Baseboard comes in many different shapes and sizes and should be picked based on a balanced approach to style and money. The simplest builder-grade primed white baseboard can be purchased at Home Depot or Lowes for around $0.30 / linear foot, while stain-grade elaborate baseboards can cost as much as $4.00/linear foot.
While most baseboards consist of a single board, elaborate baseboards can have 2 separate components installed on top of one another to give a deeper look, with shoe molding tacked on top of that. Of course, most modern homes will have the traditional–and ubiquitous–single board 3.5″ molding that we cover in this article.
This article is part of our series on hardwood flooring installation. To follow along, subscribe using the RSS and e-mail buttons on the right. For a complete list of the articles in the series, see this main article on installing hardwood floors .
In most installations, baseboard will cover every linear foot of wall space with the exception of door jambs. Measure the wall space and add 20% to your calculation for waste–less if you are purchasing precise lengths.
Baseboards are available in 12 foot and 16 foot lengths, and the big box stores will allow you to cut pieces of baseboard to exact lengths.

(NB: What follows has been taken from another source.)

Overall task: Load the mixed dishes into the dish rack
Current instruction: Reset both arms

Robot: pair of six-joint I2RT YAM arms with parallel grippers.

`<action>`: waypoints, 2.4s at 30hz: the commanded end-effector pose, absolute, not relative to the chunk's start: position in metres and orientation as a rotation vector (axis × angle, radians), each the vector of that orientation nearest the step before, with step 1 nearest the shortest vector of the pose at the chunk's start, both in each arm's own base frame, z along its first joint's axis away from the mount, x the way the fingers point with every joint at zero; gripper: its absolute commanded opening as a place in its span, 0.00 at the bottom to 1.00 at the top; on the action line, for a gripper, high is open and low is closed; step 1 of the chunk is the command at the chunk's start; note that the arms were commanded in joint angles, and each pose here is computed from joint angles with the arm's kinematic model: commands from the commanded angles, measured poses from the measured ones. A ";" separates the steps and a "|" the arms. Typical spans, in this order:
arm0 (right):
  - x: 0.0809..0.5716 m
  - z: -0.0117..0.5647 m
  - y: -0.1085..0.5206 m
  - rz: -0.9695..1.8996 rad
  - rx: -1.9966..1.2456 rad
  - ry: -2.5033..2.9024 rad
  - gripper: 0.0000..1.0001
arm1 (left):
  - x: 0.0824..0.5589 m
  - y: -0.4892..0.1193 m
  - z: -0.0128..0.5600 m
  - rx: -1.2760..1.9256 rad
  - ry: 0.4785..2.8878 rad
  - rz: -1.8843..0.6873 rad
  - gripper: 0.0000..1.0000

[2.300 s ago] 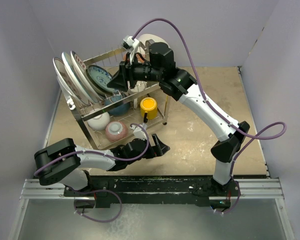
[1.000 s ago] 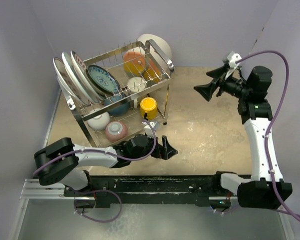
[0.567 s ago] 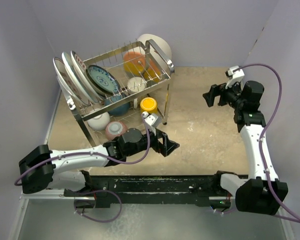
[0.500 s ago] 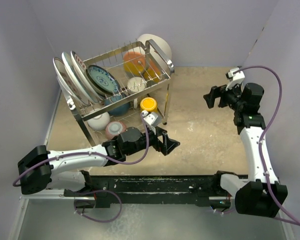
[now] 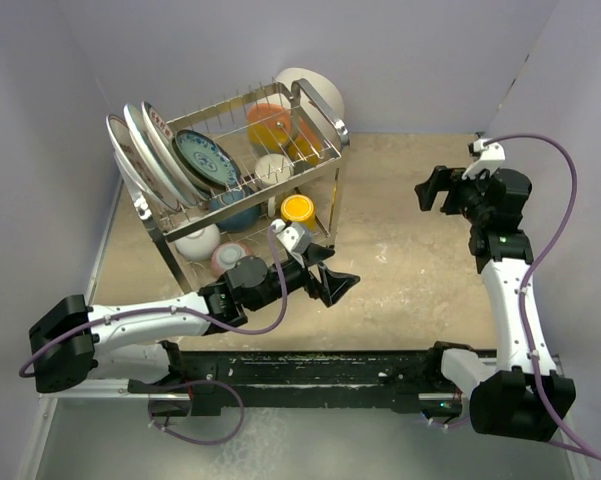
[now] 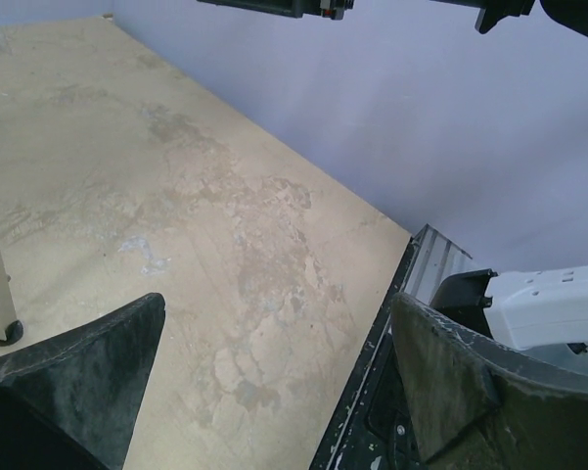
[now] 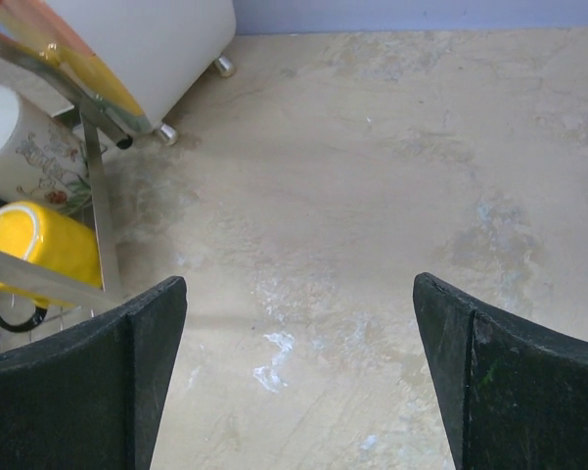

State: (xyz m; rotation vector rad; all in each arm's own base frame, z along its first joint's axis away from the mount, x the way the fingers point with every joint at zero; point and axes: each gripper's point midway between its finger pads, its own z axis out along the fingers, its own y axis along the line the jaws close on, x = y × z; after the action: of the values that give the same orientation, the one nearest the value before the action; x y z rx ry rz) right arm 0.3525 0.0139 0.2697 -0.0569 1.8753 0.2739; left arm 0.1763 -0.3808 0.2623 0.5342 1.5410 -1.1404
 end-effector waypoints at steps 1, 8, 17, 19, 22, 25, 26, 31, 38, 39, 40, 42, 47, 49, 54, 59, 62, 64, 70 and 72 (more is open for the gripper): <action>0.359 0.312 0.005 0.265 0.052 1.778 0.99 | 0.174 -0.371 0.290 0.476 1.431 -1.183 0.99; 0.357 0.312 0.013 0.301 0.020 1.779 0.99 | 0.172 -0.365 0.291 0.462 1.420 -1.191 0.99; 0.357 0.311 0.015 0.309 -0.006 1.777 1.00 | 0.171 -0.364 0.288 0.459 1.432 -1.196 0.99; 0.358 0.310 0.015 0.310 -0.011 1.779 1.00 | 0.171 -0.364 0.286 0.455 1.441 -1.194 0.99; 0.357 0.308 0.017 0.303 -0.050 1.778 0.99 | 0.173 -0.362 0.284 0.434 1.453 -1.187 0.99; 0.356 0.309 0.019 0.305 -0.072 1.776 0.99 | 0.174 -0.363 0.283 0.428 1.460 -1.191 0.99; 0.356 0.309 0.019 0.307 -0.076 1.776 1.00 | 0.174 -0.363 0.282 0.427 1.462 -1.193 0.99; 0.356 0.309 0.018 0.306 -0.061 1.777 1.00 | 0.174 -0.363 0.283 0.420 1.465 -1.194 0.99; 0.357 0.311 0.016 0.306 -0.033 1.779 1.00 | 0.175 -0.363 0.281 0.417 1.474 -1.190 0.99; 0.357 0.312 0.016 0.305 -0.034 1.778 1.00 | 0.175 -0.363 0.281 0.414 1.473 -1.190 0.99; 0.357 0.311 0.016 0.307 -0.032 1.780 0.99 | 0.176 -0.363 0.281 0.412 1.475 -1.189 0.99; 0.357 0.310 0.017 0.310 -0.036 1.782 1.00 | 0.176 -0.363 0.281 0.408 1.477 -1.187 0.99; 0.357 0.309 0.017 0.312 -0.036 1.783 1.00 | 0.177 -0.364 0.279 0.405 1.485 -1.187 0.99; 0.357 0.310 0.017 0.312 -0.035 1.783 0.99 | 0.177 -0.364 0.278 0.405 1.487 -1.188 0.99; 0.356 0.310 0.017 0.314 -0.032 1.781 0.99 | 0.176 -0.365 0.277 0.405 1.492 -1.191 0.99; 0.356 0.311 0.017 0.313 -0.030 1.778 0.99 | 0.176 -0.365 0.276 0.402 1.497 -1.193 0.99; 0.356 0.312 0.017 0.314 -0.029 1.777 0.99 | 0.176 -0.365 0.275 0.403 1.500 -1.193 0.99; 0.356 0.312 0.017 0.314 -0.027 1.776 0.99 | 0.176 -0.365 0.275 0.401 1.502 -1.194 0.99; 0.356 0.311 0.016 0.310 -0.022 1.778 1.00 | 0.177 -0.365 0.275 0.399 1.503 -1.193 0.99; 0.356 0.312 0.016 0.310 -0.022 1.777 1.00 | 0.176 -0.365 0.274 0.400 1.506 -1.192 0.99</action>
State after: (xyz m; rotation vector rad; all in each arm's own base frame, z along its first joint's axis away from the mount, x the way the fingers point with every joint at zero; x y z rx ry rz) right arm 0.3542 0.0176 0.2834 -0.0136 1.8524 0.3188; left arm 0.1772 -0.3659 0.2646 0.4291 1.5344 -1.1666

You’ll notice that contractor packs of baseboard available at the big boxes (usually containing 120 linear feet — ten 12-foot boards) are significantly cheaper than buying piecemeal–as much as 50% less. The disadvantage of these packs is that (1) you must buy in bulk; and (2) you are limited to 12 foot lengths.

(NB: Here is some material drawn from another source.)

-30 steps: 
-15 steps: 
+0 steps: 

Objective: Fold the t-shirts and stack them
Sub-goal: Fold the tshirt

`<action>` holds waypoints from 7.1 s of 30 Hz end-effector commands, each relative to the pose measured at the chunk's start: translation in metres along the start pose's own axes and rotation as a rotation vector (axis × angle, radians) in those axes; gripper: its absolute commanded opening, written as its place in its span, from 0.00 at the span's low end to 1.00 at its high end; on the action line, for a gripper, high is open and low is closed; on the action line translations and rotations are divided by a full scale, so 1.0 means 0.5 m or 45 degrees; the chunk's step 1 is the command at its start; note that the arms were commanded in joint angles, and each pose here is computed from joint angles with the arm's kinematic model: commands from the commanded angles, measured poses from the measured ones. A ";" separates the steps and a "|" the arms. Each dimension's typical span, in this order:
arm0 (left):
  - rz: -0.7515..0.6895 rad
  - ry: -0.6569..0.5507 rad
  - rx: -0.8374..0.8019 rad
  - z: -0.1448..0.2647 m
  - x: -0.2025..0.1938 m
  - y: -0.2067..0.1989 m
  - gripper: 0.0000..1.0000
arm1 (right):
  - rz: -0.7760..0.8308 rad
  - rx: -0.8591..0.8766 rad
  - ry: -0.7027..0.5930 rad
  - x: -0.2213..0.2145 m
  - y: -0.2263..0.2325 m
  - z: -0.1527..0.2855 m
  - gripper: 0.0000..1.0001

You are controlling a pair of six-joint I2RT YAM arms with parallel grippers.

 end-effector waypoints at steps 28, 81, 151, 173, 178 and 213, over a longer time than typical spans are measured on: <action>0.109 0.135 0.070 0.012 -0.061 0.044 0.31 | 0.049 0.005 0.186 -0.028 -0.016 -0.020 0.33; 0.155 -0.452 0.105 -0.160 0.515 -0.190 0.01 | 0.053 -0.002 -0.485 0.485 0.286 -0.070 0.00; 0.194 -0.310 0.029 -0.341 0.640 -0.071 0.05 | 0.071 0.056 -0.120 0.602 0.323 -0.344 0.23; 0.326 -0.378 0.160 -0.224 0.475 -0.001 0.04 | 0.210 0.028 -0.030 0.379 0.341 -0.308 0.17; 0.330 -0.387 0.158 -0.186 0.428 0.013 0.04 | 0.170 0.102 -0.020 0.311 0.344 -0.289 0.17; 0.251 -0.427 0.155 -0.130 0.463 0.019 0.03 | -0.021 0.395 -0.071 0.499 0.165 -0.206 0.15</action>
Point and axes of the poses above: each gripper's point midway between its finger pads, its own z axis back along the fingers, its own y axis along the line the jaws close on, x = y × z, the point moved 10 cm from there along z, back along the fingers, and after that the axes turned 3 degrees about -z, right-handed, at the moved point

When considering whether 16 foot lengths are worthwhile, you should assess whether any of the walls in your house are between 12 and 16 feet long. The reason being, if the walls are 12 feet or less, 12 foot lengths will do just fine. If they are larger than 16 feet, but smaller than 24 feet, you’ll have to use two pieces regardless of whether you purchased 12 foot or 16 foot lengths. (A similar rules applies between 24 and 32 feet, where 16-foot lengths can reduce the number of joints — but at 33 feet you’d need 2 joints regardless of 12 or 16 foot selection). In any case, even for 14 foot walls, a good joint will be invisible to the casual observer, so 12 foot boards can be used throughout.
When a wall is too long to use a single piece of baseboard, two boards must be joined end-to-end. The right way to do this is to cut opposing 45 degree angled mitre cuts. To ensure the baseboard stays tight against the wall, find a stud and end the top mitre cut just beyond it, sinking a finish nail near the end of the board. This ensures the baseboard stays tight against the wall. In the drawing below, the left piece of baseboard will hold the right piece snugly against the wall.

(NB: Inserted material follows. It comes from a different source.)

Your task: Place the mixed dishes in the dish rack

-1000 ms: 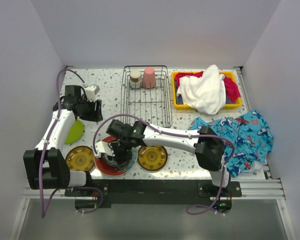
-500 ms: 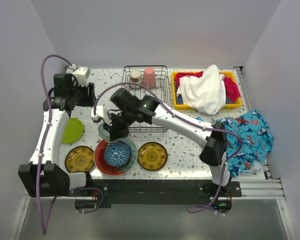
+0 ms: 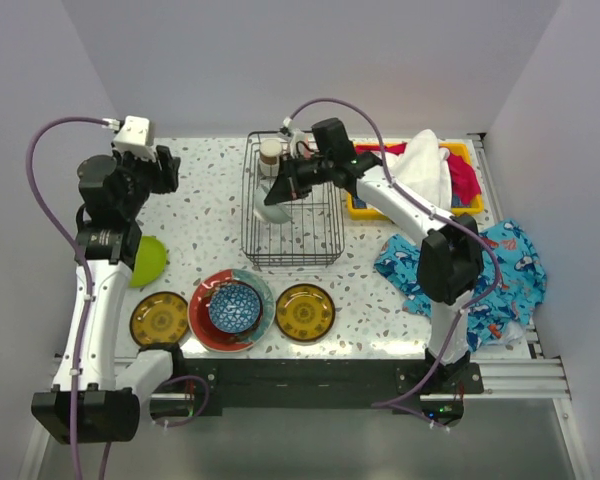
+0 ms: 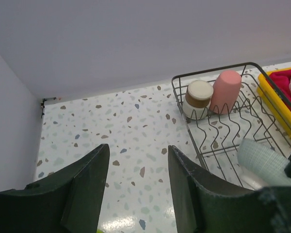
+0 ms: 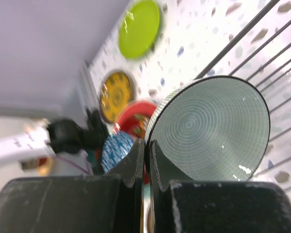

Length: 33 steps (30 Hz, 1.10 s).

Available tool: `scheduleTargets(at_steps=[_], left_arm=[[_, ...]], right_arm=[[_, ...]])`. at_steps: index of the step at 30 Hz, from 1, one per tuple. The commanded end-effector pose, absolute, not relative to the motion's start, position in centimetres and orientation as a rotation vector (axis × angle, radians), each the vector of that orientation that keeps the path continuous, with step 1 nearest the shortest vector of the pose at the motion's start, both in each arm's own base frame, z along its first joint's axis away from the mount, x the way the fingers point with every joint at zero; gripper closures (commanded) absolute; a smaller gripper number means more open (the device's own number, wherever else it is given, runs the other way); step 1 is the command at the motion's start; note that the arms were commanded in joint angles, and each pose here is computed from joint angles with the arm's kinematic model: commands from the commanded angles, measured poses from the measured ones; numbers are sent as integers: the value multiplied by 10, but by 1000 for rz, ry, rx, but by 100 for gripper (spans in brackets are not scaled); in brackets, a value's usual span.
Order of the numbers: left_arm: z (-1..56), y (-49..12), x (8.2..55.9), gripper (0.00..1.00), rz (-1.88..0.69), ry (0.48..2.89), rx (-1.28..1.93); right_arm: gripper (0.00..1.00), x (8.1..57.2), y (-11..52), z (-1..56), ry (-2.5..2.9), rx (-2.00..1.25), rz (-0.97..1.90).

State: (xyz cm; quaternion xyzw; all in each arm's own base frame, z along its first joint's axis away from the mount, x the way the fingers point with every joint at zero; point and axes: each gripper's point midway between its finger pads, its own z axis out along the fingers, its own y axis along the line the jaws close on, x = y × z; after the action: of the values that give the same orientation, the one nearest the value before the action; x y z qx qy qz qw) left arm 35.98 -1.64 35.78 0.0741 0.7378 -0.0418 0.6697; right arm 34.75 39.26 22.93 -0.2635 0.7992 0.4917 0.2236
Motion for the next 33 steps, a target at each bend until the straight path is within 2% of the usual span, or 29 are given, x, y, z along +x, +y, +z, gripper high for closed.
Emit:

It is helpful to find a spot on the wall that isn’t particularly bowed to do the join. Here’s a quickly done joint in our installation. For maximum results, it could be sanded and painted to make the joint virtually invisible.
Inside corners are the most common in a home. Most regular rooms have four inside corners. There are two ways to cut molding for inside corners: coping and 45/45 mitres. Let’s start with the easier of the two: 45/45 mitres.
Method One: 45/45 mitre cuts join baseboard by cutting opposing 45 degree angles into the baseboard. These joints can look perfect if the wall makes an exact 90 degree angle or is really, really close to it and you have a very good mitre saw.
If the wall isn’t 90 degrees, a 45/45 cut will leave a big gap, or it simply won’t fit. It is possible to use a sliding protractor to measure the exact angle of a wall and adjust the mitre angle to compensate, but this can be tedious.
With this method, paintable caulk (elastomeric sealer) is used to close any apparent gaps. Note that since caulk is a primary ingredient in this method, it isn’t the best approach for stained baseboard. For stained baseboard, cope cutting provides better results. Read here for more thoughts about painting vs. staining molding .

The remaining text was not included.